Upstairs in our barn hangs a hammock. Upon moving in, all the family, except for me, tested it out, expressing delight that the family before us left the hammock behind. For months this woven nest has beckoned me, a simple pleasure I told myself I had no time to enjoy, until this week. On a delicious and unseasonably warm day, I mounted the barn stairs in search of some already forgotten item stored there, and I noted how serenely the hammock swung and how appealingly balmy the lofted air felt, and I decided I would pause in my search long enough to grant myself a few moments suspended and cradled beneath the rough, hewn beams.
I wonder if , like me, your previous experiences with hammocks have not always been comfortable. Perhaps it was the fact that, as a child, I was often wearing only shorts and short sleeves as I swung with my childhood friend in her family’s hammock, and the rope's coarseness would cut into my soft child flesh. It didn’t help that we seldom floated there still and calm but rather liked to treat the hammock more like an oversized swing, vigorously pumping our legs or twisting our bodies from one side of it to the other to create movement rather than stillness.
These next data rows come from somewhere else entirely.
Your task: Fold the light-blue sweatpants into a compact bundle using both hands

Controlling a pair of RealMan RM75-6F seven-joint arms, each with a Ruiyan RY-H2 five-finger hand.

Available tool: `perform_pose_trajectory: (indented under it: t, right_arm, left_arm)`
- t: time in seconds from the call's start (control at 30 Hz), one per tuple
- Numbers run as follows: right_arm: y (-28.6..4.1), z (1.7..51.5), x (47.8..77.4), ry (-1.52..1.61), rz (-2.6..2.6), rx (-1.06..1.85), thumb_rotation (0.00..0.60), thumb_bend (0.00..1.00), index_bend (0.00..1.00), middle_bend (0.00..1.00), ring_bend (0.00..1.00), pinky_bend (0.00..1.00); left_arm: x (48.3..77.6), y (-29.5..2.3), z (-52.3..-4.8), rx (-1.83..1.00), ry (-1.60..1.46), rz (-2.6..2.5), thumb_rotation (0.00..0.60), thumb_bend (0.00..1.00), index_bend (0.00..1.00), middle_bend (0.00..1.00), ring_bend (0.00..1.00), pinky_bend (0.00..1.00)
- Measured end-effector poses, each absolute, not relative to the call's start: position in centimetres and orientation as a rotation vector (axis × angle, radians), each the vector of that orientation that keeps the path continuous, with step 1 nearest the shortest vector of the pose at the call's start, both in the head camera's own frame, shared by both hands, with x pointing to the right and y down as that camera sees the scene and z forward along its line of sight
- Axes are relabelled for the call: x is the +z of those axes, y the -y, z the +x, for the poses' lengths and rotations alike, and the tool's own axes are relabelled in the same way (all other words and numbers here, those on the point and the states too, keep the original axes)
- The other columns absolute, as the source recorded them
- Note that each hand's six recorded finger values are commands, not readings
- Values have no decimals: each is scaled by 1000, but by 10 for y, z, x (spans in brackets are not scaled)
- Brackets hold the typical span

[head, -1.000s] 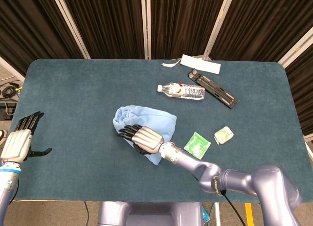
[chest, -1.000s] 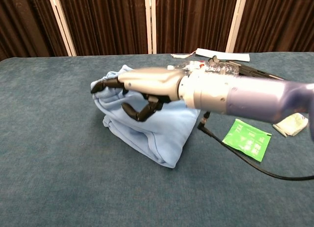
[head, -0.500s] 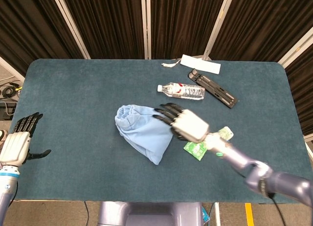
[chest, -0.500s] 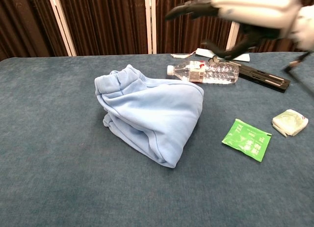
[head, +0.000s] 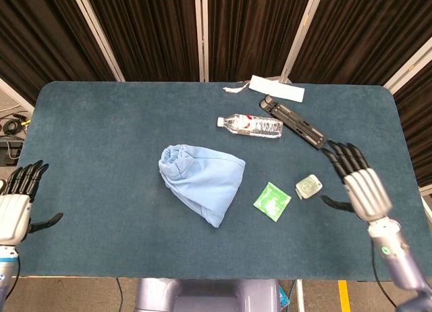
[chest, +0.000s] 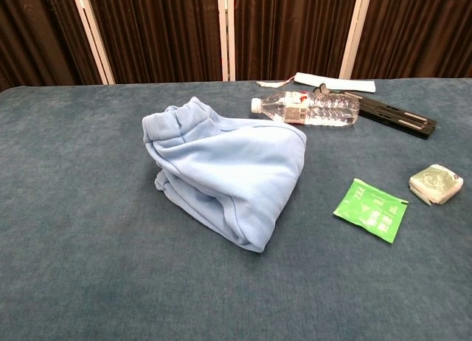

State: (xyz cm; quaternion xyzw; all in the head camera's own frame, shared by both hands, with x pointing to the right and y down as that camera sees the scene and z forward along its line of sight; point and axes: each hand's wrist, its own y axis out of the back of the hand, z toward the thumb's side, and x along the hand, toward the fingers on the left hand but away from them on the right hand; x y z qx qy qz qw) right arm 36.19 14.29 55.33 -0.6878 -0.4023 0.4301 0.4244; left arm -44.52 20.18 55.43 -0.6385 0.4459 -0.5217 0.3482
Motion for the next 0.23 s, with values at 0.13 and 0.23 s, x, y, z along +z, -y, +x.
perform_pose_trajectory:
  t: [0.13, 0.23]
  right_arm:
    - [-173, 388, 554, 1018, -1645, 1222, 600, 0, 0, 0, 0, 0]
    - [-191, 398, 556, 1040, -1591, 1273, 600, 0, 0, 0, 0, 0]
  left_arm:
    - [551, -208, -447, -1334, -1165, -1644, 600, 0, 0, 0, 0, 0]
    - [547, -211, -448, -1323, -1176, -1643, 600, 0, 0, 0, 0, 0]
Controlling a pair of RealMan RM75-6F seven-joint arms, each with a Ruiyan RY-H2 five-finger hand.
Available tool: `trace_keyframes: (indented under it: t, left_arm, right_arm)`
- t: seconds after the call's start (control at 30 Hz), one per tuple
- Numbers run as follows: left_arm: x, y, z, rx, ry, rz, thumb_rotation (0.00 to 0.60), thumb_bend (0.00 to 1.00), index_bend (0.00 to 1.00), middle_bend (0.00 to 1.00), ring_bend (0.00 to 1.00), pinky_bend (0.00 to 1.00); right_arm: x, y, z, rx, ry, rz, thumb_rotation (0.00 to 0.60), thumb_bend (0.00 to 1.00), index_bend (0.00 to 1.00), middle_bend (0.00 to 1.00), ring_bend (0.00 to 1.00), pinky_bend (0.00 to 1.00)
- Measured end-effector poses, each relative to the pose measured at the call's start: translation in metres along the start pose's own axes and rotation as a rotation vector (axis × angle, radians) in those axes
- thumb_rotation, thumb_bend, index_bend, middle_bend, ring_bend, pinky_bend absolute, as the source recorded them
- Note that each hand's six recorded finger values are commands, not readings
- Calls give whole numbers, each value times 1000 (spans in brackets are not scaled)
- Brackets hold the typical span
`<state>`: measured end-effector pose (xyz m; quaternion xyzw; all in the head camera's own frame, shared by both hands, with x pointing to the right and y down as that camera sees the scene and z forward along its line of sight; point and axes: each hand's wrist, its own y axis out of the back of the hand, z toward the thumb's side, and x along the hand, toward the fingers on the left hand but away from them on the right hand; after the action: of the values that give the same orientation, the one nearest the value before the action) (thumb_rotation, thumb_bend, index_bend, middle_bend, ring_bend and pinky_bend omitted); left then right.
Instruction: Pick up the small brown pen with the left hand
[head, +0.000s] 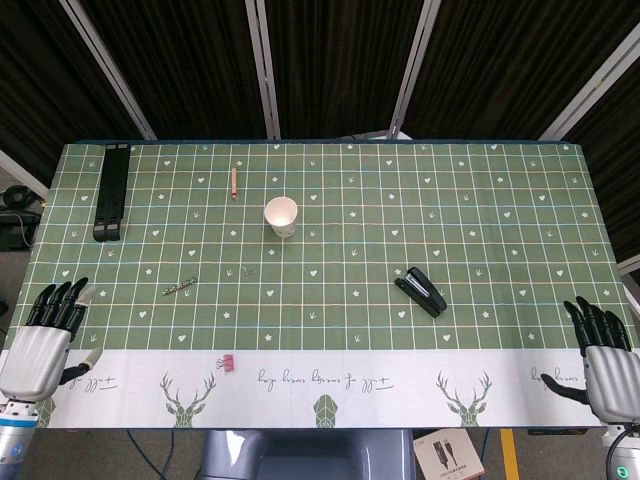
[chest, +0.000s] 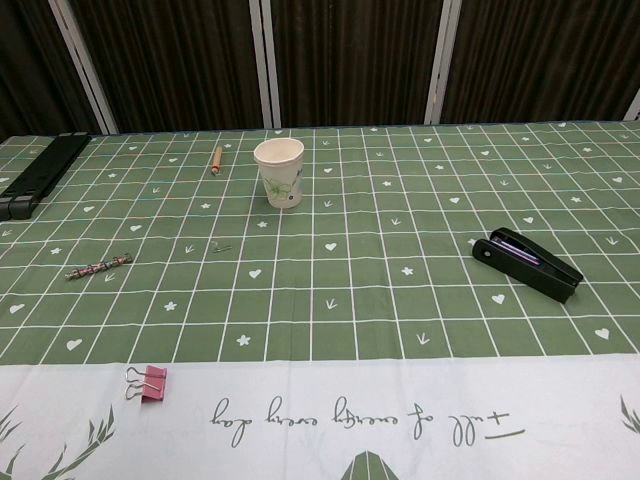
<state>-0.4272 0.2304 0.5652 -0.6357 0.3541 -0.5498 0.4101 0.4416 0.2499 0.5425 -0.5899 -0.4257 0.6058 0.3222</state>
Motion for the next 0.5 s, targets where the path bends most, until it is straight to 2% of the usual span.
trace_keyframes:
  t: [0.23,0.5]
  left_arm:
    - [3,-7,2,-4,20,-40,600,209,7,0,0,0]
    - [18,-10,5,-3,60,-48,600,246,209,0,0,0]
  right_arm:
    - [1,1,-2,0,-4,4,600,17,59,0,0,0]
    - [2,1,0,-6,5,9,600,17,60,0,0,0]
So, it really is a wonder that I still held out hope that this hammock experience would be serene and pleasurable. I suppose the widespread depiction of the hammock as a symbol for relaxation and blissful idleness was a persistent enough notion to give me hope. And I was not disappointed because this hammock experience was nothing like those chaotic and rope burning jostles of youth.
This was lightness and peace. And as I stared up at the chestnut hued vaulted ceiling, at the window streaming in afternoon light, I thought about how many others have looked upon those beams, how many others have felt the spring warmth gathering in this upper space and been thankful for it. This barn that I could never construct, the skill required and the stamina: certainly things I will never possess, providing shelter for me in this moment and protection for our possessions throughout the year. I felt the humility that comes with recognizing one’s life is so very short across the march of time as well as with the understanding that so many strong, skilled, hard working people have labored to provide the dimensions of a single modern life.
What reservoir there is for gratitude in this life, despite all there is we could cite to the contrary. How utterly simple it is to dip into the reservoir to draw out thankfulness in the shape of nature’s beauty and bounty or in the form of a friend, or in a recognition that the food one eats, the building one lives in, the tools we use on a daily basis come to us by the labor, the learning, knowledge and skill, energy and time of others, most of whom we’ll never know and never thank. The magnitude of this realization, if we will contemplate it for a while, is enough to make us giddy. How outrageously blessed each of us is for the copious ways we reap from the love and labors of others daily: this often unseen, unsung miracle of interconnectedness that passes unnoticed through an ordinary day.